-- WORK ORDER --
Take the data and return it in full. Change nothing.

(EXERCISE DATA)

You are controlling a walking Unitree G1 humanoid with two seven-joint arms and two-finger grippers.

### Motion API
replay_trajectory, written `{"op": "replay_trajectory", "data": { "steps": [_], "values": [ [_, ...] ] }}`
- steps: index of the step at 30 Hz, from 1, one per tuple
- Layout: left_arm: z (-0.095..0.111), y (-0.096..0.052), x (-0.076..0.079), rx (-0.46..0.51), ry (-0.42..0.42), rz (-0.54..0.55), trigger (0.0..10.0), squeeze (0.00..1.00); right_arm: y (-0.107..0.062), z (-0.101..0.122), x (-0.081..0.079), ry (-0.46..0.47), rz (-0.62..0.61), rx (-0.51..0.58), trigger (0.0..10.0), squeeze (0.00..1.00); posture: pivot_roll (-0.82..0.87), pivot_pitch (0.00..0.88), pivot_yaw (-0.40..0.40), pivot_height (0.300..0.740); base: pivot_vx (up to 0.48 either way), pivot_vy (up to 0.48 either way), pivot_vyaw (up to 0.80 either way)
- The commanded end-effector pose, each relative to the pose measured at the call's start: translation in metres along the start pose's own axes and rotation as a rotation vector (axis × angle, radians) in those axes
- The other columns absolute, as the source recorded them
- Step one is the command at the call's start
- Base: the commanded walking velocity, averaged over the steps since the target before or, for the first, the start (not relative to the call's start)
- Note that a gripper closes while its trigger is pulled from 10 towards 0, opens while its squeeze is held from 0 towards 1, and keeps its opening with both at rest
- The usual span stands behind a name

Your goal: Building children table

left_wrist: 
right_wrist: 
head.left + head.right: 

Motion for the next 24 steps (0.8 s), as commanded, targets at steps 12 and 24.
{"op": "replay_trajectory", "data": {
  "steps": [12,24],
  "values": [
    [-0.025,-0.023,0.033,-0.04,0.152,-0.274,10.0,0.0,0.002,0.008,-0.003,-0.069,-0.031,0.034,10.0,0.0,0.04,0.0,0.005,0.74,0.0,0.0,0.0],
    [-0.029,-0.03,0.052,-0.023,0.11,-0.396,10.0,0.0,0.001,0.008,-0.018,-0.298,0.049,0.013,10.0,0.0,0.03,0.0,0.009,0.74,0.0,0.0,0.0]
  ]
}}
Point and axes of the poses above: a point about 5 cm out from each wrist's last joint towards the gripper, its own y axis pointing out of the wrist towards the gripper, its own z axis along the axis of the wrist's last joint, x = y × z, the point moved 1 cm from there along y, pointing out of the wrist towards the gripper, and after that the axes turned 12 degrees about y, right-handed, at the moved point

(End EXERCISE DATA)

-- SOLUTION --
You are controlling a walking Unitree G1 humanoid with two seven-joint arms and two-finger grippers.

### Motion API
replay_trajectory, written `{"op": "replay_trajectory", "data": { "steps": [_], "values": [ [_, ...] ] }}`
- steps: index of the step at 30 Hz, from 1, one per tuple
- Layout: left_arm: z (-0.095..0.111), y (-0.096..0.052), x (-0.076..0.079), rx (-0.46..0.51), ry (-0.42..0.42), rz (-0.54..0.55), trigger (0.0..10.0), squeeze (0.00..1.00); right_arm: y (-0.107..0.062), z (-0.101..0.122), x (-0.081..0.079), ry (-0.46..0.47), rz (-0.62..0.61), rx (-0.51..0.58), trigger (0.0..10.0), squeeze (0.00..1.00); posture: pivot_roll (-0.82..0.87), pivot_pitch (0.00..0.88), pivot_yaw (-0.40..0.40), pivot_height (0.300..0.740); base: pivot_vx (up to 0.48 either way), pivot_vy (up to 0.48 either way), pivot_vyaw (up to 0.80 either way)
- The commanded end-effector pose, each relative to the pose measured at the call's start: translation in metres along the start pose's own axes and rotation as a rotation vector (axis × angle, radians) in those axes
- The other columns absolute, as the source recorded them
- Step one is the command at the call's start
- Base: the commanded walking velocity, averaged over the steps since the target before or, for the first, the start (not relative to the call's start)
- Note that a gripper closes while its trigger is pulled from 10 towards 0, opens while its squeeze is held from 0 towards 1, and keeps its opening with both at rest
- The usual span stands behind a name

Your goal: Building children table

left_wrist: 
right_wrist: 
head.left + head.right: 

Motion for the next 24 steps (0.8 s), as commanded, targets at steps 12 and 24.
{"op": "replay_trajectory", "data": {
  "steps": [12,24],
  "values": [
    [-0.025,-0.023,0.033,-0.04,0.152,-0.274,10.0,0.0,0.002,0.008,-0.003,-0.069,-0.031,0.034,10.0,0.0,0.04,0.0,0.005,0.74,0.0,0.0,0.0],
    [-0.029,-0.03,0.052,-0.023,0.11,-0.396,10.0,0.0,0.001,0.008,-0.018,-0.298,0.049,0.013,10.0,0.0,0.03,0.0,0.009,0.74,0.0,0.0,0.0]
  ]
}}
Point and axes of the poses above: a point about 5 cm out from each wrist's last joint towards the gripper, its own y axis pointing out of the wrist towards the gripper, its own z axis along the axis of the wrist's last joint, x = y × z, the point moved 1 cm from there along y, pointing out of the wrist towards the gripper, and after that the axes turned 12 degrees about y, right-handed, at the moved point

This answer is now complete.